DNA I: The genetic material


Did you know that one of the most important discoveries in biology was made while a British army medical officer was trying to develop a vaccine for pneumonia after World War I? Although a vaccine for pneumonia still does not exist, Frederick Griffith discovered “transformation.” This means that organisms can be genetically reprogrammed into a slightly different version of themselves.


Consider yourself. You are an adult human, or nearly so, composed of hundreds of different types of cells. Each of these cell types has a different structure and function which together make up you as an individual. Millions of chemical reactions are taking place inside these cells, all carefully coordinated and timed. Yet, you started life as one single cell, a zygote, the result of the fusion of a sperm and an egg. How does all this remarkable complexity come about? Just what is it that you inherit that gives you your father's eyes and your mother's hair color? These questions had perplexed scientists and non-scientists alike for thousands of years, and they were addressed through a series of very clever experiments in the early part of the 20th century.

The chemical basis of heredity

In the mid-19th century, Gregor Mendel completed his now classic experiments on genetics (see our Mendel and Inheritance module). Mendel proposed that the "characters" that controlled inheritance exhibited certain patterns of behavior. Specifically, they seemed to operate in pairs and separated independently during reproduction. The work that Mendel did established some trustworthy rules and properties about genetics and heredity, but no one had any idea what Mendel's "characters" were and how features were passed from generation to generation. Scientists were convinced that the basis of genetics and heredity could be found somewhere in the chemistry of our cells.

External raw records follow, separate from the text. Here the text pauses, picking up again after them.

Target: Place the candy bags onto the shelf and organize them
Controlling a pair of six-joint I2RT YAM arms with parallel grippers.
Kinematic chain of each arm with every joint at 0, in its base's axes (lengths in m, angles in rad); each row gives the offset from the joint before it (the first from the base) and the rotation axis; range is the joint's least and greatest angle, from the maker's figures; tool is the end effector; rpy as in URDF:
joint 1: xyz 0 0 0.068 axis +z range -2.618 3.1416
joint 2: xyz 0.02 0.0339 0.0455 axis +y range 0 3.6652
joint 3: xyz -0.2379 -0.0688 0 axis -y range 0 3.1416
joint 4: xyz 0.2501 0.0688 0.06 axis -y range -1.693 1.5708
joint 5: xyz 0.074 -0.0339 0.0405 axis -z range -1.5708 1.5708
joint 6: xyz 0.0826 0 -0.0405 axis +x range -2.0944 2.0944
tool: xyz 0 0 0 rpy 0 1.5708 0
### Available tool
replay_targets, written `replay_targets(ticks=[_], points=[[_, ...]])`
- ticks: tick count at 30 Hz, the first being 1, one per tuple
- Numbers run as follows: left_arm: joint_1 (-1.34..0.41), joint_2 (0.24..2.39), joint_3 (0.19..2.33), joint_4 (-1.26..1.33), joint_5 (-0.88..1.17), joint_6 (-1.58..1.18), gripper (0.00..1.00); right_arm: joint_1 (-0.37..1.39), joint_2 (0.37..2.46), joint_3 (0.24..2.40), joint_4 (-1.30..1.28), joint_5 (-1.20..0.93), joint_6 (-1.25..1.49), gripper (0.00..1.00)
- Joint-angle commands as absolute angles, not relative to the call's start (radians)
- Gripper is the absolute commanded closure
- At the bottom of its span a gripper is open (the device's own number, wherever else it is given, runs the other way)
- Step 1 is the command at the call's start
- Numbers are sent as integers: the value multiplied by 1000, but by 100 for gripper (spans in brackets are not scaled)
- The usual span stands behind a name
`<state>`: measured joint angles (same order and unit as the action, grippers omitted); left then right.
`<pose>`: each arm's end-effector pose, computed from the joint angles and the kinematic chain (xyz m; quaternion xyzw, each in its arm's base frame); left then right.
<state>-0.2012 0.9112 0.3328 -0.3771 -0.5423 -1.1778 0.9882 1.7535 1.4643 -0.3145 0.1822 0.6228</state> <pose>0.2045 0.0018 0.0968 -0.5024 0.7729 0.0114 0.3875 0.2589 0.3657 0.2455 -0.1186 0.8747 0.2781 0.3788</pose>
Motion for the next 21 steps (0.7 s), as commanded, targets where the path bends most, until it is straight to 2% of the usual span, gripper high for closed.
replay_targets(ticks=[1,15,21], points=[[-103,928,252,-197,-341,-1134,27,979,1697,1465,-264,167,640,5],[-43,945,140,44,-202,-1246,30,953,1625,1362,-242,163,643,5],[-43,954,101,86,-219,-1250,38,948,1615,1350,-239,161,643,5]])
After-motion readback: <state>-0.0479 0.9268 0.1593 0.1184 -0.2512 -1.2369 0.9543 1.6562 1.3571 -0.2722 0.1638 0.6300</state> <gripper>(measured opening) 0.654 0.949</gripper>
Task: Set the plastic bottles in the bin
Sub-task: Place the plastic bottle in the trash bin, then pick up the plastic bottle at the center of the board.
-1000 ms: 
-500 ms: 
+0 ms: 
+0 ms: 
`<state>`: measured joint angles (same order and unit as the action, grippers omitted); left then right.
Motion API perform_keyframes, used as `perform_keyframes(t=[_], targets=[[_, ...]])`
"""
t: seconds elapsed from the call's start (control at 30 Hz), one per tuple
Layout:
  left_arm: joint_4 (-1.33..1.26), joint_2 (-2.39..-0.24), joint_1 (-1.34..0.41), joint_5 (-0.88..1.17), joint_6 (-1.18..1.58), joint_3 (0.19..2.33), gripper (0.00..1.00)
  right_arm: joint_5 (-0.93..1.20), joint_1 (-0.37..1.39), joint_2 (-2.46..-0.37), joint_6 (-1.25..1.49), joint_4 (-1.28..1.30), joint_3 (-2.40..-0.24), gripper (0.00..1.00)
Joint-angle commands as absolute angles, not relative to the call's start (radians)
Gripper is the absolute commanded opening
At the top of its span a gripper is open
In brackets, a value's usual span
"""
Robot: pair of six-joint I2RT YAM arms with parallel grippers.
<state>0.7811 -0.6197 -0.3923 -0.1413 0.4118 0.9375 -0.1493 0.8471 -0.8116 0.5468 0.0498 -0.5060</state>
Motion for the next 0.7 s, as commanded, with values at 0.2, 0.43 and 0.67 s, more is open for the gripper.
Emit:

In the early 1900s, scientists began to focus on a recently discovered structure in cells called chromosomes (named by Walther Flemming from the Greek words for "colored bodies" because they selectively absorbed a red dye that Flemming used to color cells). Curiously, chromosomes seemed to behave in a manner similar to Mendel's "characters." Specifically, they were seen to line up randomly, separate, and then segregate from each other just prior to cell division, reminiscent of Mendel's laws of independent assortment and segregation (Figure 1). Gradually, scientists began to suspect a connection between chromosomes and heredity.

Figure 1: Microscopic view of chromosomes lining up (red circles at top) and separating (red circles at bottom) during mitosis (cell division) in an onion root tip.

DNA or protein?

While biologists were becoming convinced that chromosomes were the physical seat of genetics and inheritance, chemists were claiming that these structures were made of both protein and DNA. So, which was the genetic molecule housing all the hereditary information? Many scientists of the day actually thought it was protein because there are 20 different amino acids for building a protein polymer, while DNA polymers are made of only four nucleotide bases.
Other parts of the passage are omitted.